Each line below is to be copied out exactly, and none may be omitted.

[RECORD EXTRACTS]

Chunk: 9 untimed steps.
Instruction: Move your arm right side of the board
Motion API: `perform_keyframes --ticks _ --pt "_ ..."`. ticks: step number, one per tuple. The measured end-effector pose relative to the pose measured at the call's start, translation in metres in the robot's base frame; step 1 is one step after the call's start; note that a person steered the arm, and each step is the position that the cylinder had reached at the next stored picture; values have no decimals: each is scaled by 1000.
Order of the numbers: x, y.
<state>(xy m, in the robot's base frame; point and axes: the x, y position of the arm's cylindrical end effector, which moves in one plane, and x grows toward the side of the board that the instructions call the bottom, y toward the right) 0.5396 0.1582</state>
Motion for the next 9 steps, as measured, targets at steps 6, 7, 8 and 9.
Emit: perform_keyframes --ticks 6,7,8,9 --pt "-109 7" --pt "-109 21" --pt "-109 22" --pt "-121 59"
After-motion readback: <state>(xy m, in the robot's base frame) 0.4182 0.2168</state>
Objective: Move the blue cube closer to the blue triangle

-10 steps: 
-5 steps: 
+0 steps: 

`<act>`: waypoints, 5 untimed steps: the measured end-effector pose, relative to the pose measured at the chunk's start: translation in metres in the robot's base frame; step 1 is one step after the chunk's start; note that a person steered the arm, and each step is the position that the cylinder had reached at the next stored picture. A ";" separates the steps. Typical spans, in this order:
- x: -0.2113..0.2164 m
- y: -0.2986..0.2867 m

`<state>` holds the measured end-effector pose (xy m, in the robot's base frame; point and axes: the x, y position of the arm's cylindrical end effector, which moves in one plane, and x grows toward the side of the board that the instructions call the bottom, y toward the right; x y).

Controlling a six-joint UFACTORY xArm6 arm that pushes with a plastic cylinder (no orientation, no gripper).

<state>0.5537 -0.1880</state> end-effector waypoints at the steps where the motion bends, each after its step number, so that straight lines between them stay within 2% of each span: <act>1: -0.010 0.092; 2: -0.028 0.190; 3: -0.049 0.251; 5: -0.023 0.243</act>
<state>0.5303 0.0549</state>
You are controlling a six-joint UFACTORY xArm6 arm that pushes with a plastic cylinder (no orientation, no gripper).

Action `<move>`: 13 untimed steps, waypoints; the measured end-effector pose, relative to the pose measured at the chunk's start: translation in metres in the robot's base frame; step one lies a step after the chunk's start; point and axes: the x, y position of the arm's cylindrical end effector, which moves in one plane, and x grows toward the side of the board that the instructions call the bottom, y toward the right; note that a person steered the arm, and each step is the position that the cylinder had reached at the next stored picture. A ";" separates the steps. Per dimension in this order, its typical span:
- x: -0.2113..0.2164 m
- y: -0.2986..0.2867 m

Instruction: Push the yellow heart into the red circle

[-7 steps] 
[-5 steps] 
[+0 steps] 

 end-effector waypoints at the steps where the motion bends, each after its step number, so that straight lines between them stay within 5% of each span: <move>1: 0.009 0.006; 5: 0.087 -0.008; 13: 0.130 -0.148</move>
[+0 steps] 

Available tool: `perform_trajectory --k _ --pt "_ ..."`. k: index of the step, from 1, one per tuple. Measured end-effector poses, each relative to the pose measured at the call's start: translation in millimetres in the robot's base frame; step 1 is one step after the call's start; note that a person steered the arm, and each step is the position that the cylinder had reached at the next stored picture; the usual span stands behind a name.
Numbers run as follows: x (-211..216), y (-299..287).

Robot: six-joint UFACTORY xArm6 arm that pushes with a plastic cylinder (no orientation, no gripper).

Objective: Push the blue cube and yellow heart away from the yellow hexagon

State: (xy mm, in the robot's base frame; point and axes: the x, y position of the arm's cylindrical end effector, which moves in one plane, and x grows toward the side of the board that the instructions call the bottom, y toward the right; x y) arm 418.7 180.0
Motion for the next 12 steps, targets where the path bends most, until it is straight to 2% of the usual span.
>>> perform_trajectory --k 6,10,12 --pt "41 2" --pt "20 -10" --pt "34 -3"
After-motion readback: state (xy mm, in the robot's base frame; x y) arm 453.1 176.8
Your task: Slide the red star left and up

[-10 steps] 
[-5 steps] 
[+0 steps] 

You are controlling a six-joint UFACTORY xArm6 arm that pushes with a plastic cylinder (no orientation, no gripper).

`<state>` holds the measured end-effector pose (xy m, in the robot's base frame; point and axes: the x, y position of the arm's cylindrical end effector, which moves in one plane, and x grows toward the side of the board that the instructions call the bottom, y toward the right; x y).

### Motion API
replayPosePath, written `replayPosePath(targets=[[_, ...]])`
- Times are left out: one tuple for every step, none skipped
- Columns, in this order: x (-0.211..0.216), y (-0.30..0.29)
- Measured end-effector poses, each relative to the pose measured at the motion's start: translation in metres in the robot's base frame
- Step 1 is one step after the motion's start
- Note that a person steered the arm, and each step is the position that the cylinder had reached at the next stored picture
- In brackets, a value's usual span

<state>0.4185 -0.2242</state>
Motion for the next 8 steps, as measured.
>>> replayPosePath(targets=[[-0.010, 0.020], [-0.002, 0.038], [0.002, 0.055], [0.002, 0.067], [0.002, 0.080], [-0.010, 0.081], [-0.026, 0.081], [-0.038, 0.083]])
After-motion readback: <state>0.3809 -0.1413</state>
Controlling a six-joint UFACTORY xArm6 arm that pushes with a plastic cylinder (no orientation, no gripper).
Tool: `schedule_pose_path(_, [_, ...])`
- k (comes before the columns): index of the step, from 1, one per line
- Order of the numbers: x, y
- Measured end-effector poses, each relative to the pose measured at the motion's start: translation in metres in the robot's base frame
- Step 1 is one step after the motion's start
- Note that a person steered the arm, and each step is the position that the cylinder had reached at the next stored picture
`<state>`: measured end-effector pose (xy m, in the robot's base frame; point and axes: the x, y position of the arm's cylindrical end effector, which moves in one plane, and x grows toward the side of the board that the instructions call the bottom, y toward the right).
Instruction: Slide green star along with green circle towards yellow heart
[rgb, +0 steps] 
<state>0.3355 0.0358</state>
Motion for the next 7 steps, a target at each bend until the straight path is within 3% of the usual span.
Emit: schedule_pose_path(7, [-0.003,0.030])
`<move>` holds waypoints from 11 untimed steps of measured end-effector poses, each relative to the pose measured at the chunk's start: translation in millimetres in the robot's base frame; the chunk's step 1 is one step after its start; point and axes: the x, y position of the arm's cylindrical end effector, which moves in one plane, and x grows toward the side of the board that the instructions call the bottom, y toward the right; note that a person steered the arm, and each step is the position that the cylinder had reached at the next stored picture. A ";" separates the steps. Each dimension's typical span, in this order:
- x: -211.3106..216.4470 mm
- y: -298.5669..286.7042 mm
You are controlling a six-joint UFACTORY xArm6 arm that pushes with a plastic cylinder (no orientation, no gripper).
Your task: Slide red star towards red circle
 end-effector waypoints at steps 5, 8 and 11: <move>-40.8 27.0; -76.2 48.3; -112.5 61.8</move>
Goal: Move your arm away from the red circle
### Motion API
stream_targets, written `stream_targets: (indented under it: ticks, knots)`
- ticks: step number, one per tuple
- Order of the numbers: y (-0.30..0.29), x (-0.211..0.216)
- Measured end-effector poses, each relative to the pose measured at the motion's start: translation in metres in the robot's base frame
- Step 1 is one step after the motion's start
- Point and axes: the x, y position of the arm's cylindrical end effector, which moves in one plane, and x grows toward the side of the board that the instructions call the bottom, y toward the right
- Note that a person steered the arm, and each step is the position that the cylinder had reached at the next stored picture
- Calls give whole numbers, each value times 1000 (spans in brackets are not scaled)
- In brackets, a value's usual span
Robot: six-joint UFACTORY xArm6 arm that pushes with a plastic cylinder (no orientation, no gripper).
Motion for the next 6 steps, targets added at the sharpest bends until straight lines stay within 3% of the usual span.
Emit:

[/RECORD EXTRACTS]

> _OUTPUT OF THE TASK_:
Chunk: 9 untimed steps.
Instruction: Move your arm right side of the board
Motion API: `perform_keyframes --ticks _ --pt "_ ..."`. ticks: step number, one per tuple. The measured end-effector pose relative to the pose measured at the call's start, translation in metres in the robot's base frame; step 1 is one step after the call's start; note that a person steered the arm, and each step is the position that the cylinder had reached at the next stored picture; values have no decimals: each is scaled by 1000.
Order of the numbers: x, y.
<state>(xy m, in the robot's base frame; point and axes: the x, y position of the arm's cylindrical end effector, which moves in one plane, and x grows toward the side of the board that the instructions call the bottom, y toward the right) 0.5396 0.1582</state>
Motion for the next 9 steps, as measured, targets at steps 6, 7, 8 and 9.
Emit: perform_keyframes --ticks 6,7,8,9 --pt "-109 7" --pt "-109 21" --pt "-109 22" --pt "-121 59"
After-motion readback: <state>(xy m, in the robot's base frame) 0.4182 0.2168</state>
Objective: Move the blue cube closer to the blue triangle

-10 steps: 
-5 steps: 
+0 steps: 

`<act>`: waypoints, 5 untimed steps: the measured end-effector pose, relative to the pose measured at the chunk's start: translation in metres in the robot's base frame; step 1 is one step after the chunk's start; note that a person steered the arm, and each step is the position that the cylinder had reached at the next stored picture. A ";" separates the steps. Typical spans, in this order:
- x: -0.2113..0.2164 m
- y: -0.2986..0.2867 m

`<state>` holds the measured end-effector pose (xy m, in the robot's base frame; point and axes: the x, y position of the arm's cylindrical end effector, which moves in one plane, and x grows toward the side of the board that the instructions call the bottom, y toward the right; x y).

Controlling a six-joint UFACTORY xArm6 arm that pushes with a plastic cylinder (no orientation, no gripper).

<state>0.5537 -0.1880</state> end-effector waypoints at the steps where the motion bends, each after its step number, so that straight lines between them stay within 2% of each span: <act>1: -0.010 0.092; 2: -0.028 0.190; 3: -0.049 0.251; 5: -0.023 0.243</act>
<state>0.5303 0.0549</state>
You are controlling a six-joint UFACTORY xArm6 arm that pushes with a plastic cylinder (no orientation, no gripper).

Action `<move>`: 13 untimed steps, waypoints; the measured end-effector pose, relative to the pose measured at the chunk's start: translation in metres in the robot's base frame; step one lies a step after the chunk's start; point and axes: the x, y position of the arm's cylindrical end effector, which moves in one plane, and x grows toward the side of the board that the instructions call the bottom, y toward the right; note that a person steered the arm, and each step is the position that the cylinder had reached at the next stored picture. A ";" separates the steps. Per dimension in this order, its typical span:
- x: -0.2113..0.2164 m
- y: -0.2986..0.2867 m

Instruction: Push the yellow heart into the red circle

[-7 steps] 
[-5 steps] 
[+0 steps] 

 end-effector waypoints at the steps where the motion bends, each after its step number, so that straight lines between them stay within 5% of each span: <move>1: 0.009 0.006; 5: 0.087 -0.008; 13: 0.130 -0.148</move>
[+0 steps] 

Available tool: `perform_trajectory --k _ --pt "_ ..."`. k: index of the step, from 1, one per tuple. Measured end-effector poses, each relative to the pose measured at the call's start: translation in millimetres in the robot's base frame; step 1 is one step after the call's start; note that a person steered the arm, and each step is the position that the cylinder had reached at the next stored picture; the usual span stands behind a name.
Numbers run as follows: x (-211..216), y (-299..287).

Robot: six-joint UFACTORY xArm6 arm that pushes with a plastic cylinder (no orientation, no gripper).

Objective: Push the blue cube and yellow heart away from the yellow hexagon

State: (xy mm, in the robot's base frame; point and axes: the x, y position of the arm's cylindrical end effector, which moves in one plane, and x grows toward the side of the board that the instructions call the bottom, y toward the right; x y) arm 418.7 180.0
Motion for the next 12 steps, targets where the path bends most, until it is straight to 2% of the usual span.
>>> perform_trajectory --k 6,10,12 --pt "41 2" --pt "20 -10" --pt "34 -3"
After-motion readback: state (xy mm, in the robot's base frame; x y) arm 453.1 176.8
Your task: Slide the red star left and up

[-10 steps] 
[-5 steps] 
[+0 steps] 

You are controlling a six-joint UFACTORY xArm6 arm that pushes with a plastic cylinder (no orientation, no gripper).

`<state>` holds the measured end-effector pose (xy m, in the robot's base frame; point and axes: the x, y position of the arm's cylindrical end effector, which moves in one plane, and x grows toward the side of the board that the instructions call the bottom, y toward the right; x y).

### Motion API
replayPosePath, written `replayPosePath(targets=[[_, ...]])`
- Times are left out: one tuple for every step, none skipped
- Columns, in this order: x (-0.211..0.216), y (-0.30..0.29)
- Measured end-effector poses, each relative to the pose measured at the motion's start: translation in metres in the robot's base frame
- Step 1 is one step after the motion's start
- Note that a person steered the arm, and each step is the position that the cylinder had reached at the next stored picture
- In brackets, a value's usual span

<state>0.4185 -0.2242</state>
Motion for the next 8 steps, as measured.
>>> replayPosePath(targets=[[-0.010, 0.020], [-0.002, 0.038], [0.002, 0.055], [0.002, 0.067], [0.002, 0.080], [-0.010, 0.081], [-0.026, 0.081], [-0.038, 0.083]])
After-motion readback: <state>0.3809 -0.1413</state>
Controlling a six-joint UFACTORY xArm6 arm that pushes with a plastic cylinder (no orientation, no gripper).
Tool: `schedule_pose_path(_, [_, ...])`
- k (comes before the columns): index of the step, from 1, one per line
- Order of the numbers: x, y
- Measured end-effector poses, each relative to the pose measured at the motion's start: translation in metres in the robot's base frame
- Step 1 is one step after the motion's start
- Note that a person steered the arm, and each step is the position that the cylinder had reached at the next stored picture
`<state>`: measured end-effector pose (xy m, in the robot's base frame; point and axes: the x, y position of the arm's cylindrical end effector, which moves in one plane, and x grows toward the side of the board that the instructions call the bottom, y toward the right).
Instruction: Slide green star along with green circle towards yellow heart
[rgb, +0 steps] 
<state>0.3355 0.0358</state>
Motion for the next 7 steps, a target at each bend until the straight path is within 3% of the usual span.
Emit: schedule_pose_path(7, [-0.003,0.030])
`<move>` holds waypoints from 11 untimed steps of measured end-effector poses, each relative to the pose measured at the chunk's start: translation in millimetres in the robot's base frame; the chunk's step 1 is one step after its start; point and axes: the x, y position of the arm's cylindrical end effector, which moves in one plane, and x grows toward the side of the board that the instructions call the bottom, y toward the right; note that a person steered the arm, and each step is the position that the cylinder had reached at the next stored picture. A ";" separates the steps. Each dimension's typical span, in this order:
- x: -211.3106..216.4470 mm
- y: -298.5669..286.7042 mm
You are controlling a six-joint UFACTORY xArm6 arm that pushes with a plastic cylinder (no orientation, no gripper).
Your task: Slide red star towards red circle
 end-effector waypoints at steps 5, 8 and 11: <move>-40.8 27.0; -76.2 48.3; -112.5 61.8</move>
Goal: Move your arm away from the red circle
### Motion API
stream_targets, written `stream_targets: (indented under it: ticks, knots)`
- ticks: step number, one per tuple
- Order of the numbers: y (-0.30..0.29), x (-0.211..0.216)
- Measured end-effector poses, each relative to the pose measured at the motion's start: translation in metres in the robot's base frame
- Step 1 is one step after the motion's start
- Point and axes: the x, y position of the arm's cylindrical end effector, which moves in one plane, and x grows toward the side of the board that the instructions call the bottom, y toward the right
- Note that a person steered the arm, and each step is the position that the cylinder had reached at the next stored picture
- Calls give whole numbers, each value times 1000 (spans in brackets are not scaled)
- In brackets, a value's usual span
Robot: six-joint UFACTORY xArm6 arm that pushes with a plastic cylinder (no orientation, no gripper).
Motion for the next 6 steps, targets added at the sharpest bends until straight lines stay within 3% of the usual span.
Emit:

This exercise has been worked through to completion.